People familiar with the situation said it might take weeks for output and exports to recover to normal, despite attempts to restore electricity to the plant by Wednesday and later link 125 idled wells at the Ku-Maloob-Zaap (KMZ) cluster, Mexico’s largest with a 750,000-BPD average output. Mexico’s monthly production and exports may reduce, according to Chief Executive Octavio Romero Oropeza, but the accident’s overall impact has yet to be determined.

Mexico Supply Hit US Heavy Crude PricesAs refiners seek replacement barrels, dealers said, prices of sour Crude have begun to rise in the United States Gulf Coast, the major importer of Mexican oil. Mars Crude had been trading at its lowest levels in about a month before the fire, but dealers reported prices were trading at a $2.35 discount to benchmark futures on Tuesday, up from a $2.65 discount the day before. In addition, they stated that word of the outage caused Western Canadian Select (WCS) in Alberta to strengthen.
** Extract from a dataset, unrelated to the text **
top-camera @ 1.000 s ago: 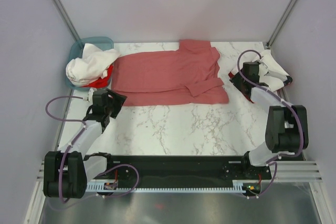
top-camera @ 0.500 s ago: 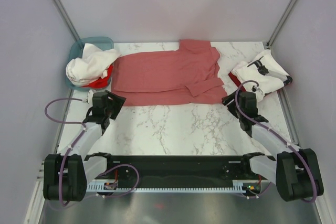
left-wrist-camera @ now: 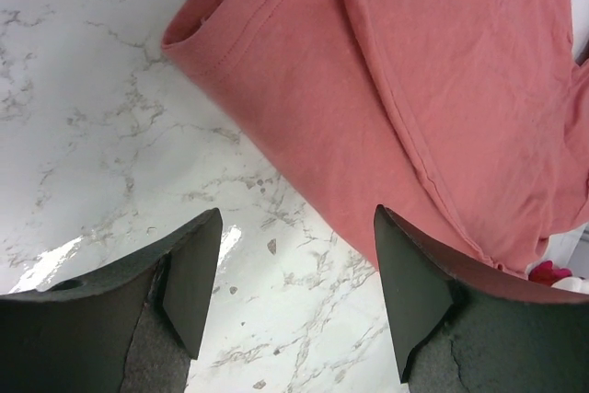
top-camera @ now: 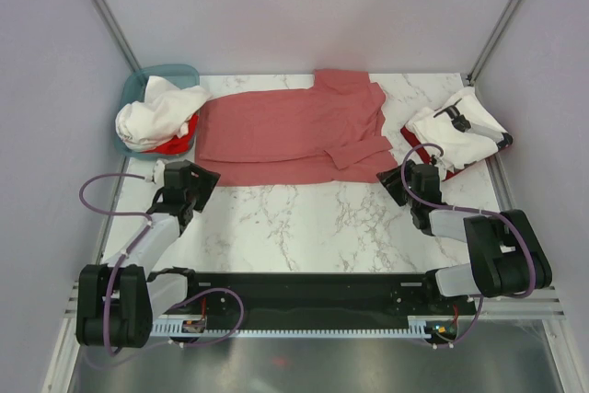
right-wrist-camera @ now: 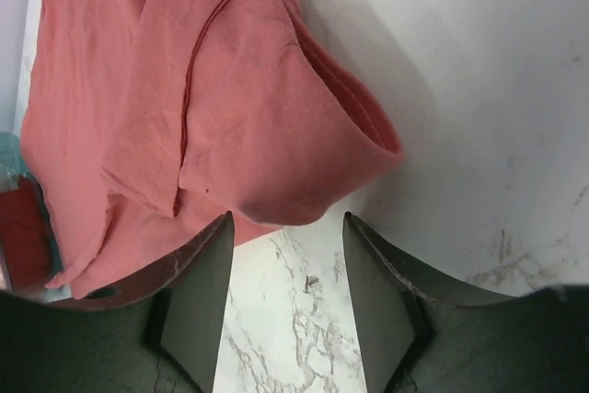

According to persons familiar with the arrangement, Chevron Corp, Phillips 66, and Valero Energy are expected to receive Mexican Crude cargoes in the coming days. According to the company, Valero plans to load cargo on Tuesday, using barrels from Pemex’s onshore storage tanks at the Pajaritos facility. According to a representative for Pemex, the refinery in Deer Park, Texas, is unaffected.